You argument, which is correct of course, essentially rules out exploratory analysis.
I'm glad you agree with my argument. As I said in a post above, exploratory research is fine, and we've been over this point on the forums before too. It's also something that has been covered repeatedly by the researchers advocating pre-registration (e.g., here), because lots of people raise this objection when they hear about pre-registration for the first time. Exploratory research can be valuable: The point is simply to pick methods that are appropriate for exploratory work (i.e., typically not significance testing), and most especially not to report exploratory work as if was confirmatory (e.g., hypothesising after the results are known).

#### noetsi

##### No cake for spunky
I don't consider myself a valid judger of what is right or not in statistics. I will point out as someone who spent a significant portion of his life in academics that there are a wide range of peer reviewed articles that have stepwise regression, and similar approaches in them. So their peers, who are wiser than I, thought they were legitimate. I would point out that if you throw out p values that throws out most statistical approaches like GLM unless you are arguing you should run those and ignore p values.

I do not work with samples. I work with whole populations of members in specific federal programs. There is no other data to collect. That is no other people are in the federal programs I analyze so no new data can be collected. I literally have access to everything that exists on such programs or can exist. So there is no way to go out and gather new data even if that was desired.

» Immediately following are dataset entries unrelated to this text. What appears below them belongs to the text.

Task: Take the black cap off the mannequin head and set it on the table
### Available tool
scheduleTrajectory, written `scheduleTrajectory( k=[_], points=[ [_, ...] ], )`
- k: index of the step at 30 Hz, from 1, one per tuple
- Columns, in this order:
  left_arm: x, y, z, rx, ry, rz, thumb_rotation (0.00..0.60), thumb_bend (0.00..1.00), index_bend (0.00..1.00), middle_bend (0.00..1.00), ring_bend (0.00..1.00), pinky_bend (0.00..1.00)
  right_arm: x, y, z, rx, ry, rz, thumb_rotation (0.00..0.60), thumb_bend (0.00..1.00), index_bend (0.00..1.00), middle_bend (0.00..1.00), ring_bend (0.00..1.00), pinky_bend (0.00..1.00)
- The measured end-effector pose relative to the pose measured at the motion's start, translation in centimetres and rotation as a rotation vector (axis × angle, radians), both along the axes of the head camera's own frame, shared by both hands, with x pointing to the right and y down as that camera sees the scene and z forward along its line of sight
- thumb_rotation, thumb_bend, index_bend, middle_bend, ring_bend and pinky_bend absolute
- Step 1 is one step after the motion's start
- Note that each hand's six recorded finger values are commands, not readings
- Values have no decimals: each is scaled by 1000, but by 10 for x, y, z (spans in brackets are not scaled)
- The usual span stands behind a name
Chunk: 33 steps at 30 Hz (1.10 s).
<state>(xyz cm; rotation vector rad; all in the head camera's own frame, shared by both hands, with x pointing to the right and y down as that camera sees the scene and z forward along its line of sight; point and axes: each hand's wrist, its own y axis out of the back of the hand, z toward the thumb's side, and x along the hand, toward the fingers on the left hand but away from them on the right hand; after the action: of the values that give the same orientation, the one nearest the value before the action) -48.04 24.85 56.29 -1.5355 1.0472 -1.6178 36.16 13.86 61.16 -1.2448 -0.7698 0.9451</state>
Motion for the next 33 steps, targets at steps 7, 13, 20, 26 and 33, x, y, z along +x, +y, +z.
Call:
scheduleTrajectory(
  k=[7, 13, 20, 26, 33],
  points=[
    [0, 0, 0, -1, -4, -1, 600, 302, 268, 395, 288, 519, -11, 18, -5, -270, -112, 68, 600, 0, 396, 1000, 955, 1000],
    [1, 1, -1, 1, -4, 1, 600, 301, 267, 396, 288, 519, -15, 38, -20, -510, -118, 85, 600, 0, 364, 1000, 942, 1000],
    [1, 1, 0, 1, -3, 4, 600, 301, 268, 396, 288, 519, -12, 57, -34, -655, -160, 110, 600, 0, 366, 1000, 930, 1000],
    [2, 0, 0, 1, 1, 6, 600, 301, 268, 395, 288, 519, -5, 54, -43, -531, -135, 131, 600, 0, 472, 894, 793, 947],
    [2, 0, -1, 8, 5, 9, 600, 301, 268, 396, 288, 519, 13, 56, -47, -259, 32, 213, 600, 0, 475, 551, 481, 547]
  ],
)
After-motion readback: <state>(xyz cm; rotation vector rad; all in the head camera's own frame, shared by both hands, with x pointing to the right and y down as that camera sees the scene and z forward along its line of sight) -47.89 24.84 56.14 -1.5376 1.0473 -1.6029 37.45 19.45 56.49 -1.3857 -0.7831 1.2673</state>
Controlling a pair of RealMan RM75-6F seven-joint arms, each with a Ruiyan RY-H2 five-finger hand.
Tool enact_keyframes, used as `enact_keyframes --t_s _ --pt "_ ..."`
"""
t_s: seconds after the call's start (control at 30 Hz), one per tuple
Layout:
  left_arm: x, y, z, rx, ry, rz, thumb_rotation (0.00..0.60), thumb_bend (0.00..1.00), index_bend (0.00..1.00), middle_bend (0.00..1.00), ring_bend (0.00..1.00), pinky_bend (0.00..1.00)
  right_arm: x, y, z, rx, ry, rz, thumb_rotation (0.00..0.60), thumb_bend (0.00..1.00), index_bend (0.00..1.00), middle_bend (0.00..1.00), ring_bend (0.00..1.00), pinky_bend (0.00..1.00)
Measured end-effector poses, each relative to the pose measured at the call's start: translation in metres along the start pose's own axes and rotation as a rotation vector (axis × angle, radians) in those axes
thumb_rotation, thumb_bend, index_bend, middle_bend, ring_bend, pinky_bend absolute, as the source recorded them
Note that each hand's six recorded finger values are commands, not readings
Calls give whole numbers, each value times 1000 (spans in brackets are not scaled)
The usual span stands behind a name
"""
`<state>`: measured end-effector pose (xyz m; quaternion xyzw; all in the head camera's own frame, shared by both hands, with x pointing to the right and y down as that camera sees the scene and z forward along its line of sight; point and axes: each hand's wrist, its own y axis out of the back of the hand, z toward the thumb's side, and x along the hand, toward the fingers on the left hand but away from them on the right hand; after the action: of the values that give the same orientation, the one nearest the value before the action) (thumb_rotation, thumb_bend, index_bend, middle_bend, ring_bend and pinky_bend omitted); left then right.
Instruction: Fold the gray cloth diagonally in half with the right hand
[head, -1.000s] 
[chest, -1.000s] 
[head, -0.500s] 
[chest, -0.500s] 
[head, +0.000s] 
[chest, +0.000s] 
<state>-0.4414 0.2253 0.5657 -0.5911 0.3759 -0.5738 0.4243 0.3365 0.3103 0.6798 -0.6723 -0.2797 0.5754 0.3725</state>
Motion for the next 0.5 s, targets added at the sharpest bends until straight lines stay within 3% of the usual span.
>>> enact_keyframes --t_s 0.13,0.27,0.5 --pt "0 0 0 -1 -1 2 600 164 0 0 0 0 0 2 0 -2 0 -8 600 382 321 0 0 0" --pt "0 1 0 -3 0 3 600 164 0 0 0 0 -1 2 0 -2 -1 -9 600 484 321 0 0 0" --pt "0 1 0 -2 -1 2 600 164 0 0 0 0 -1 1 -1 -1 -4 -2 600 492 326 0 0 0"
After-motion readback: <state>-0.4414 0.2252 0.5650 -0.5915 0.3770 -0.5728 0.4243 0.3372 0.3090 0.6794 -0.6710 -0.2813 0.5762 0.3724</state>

It is doubtful whether p values even apply to my analysis since I have population effects. And the non-statisticians I report to are not really interested in my research approach - commonly they tell me to take out what I put in on that. What they refer to as "esoteric statistical details" or "behind the curtain methods." They just want results, I worry about doing things right.

#### CB

##### Super Moderator
I don't consider myself a valid judger of what is right or not in statistics. I will point out as someone who spent a significant portion of his life in academics that there are a wide range of peer reviewed articles that have stepwise regression, and similar approaches in them. So their peers, who are wiser than I, thought they were legitimate.
Don't assume they're wiser than you! Your time on this forum means you know more about stats than the people writing a lot of articles. Assuming something is valid just because everyone else is doing it doesn't work. That's part of the reason why we have a reproducibility crisis in science right now, where people are realising that a lot of supposedly well-established findings are complete bollocks.

It is doubtful whether p values even apply to my analysis since I have population effects.
If you only want to make conclusions about correlations between observed variables in your population, then inferential statistics aren't necessary. If you want to make inferences about causal effects in your population then you do need inferential statistics, because you can't directly observe causal effects and uncertainty applies to their estimates.

They just want results, I worry about doing things right.
Good!

#### katxt

##### Active Member
Sometimes you have to choose between a simple, valid analysis and a possibly more powerful but much more complex analysis that is hard to understand and explain, particularly if the simpler analysis gives you the answer you want. You make using "multiple significance tests and having to jury-rig in a solution for familywise type 1 error" sound like something amateurish that should be avoided at all costs by researchers, but that is exactly how an anova works.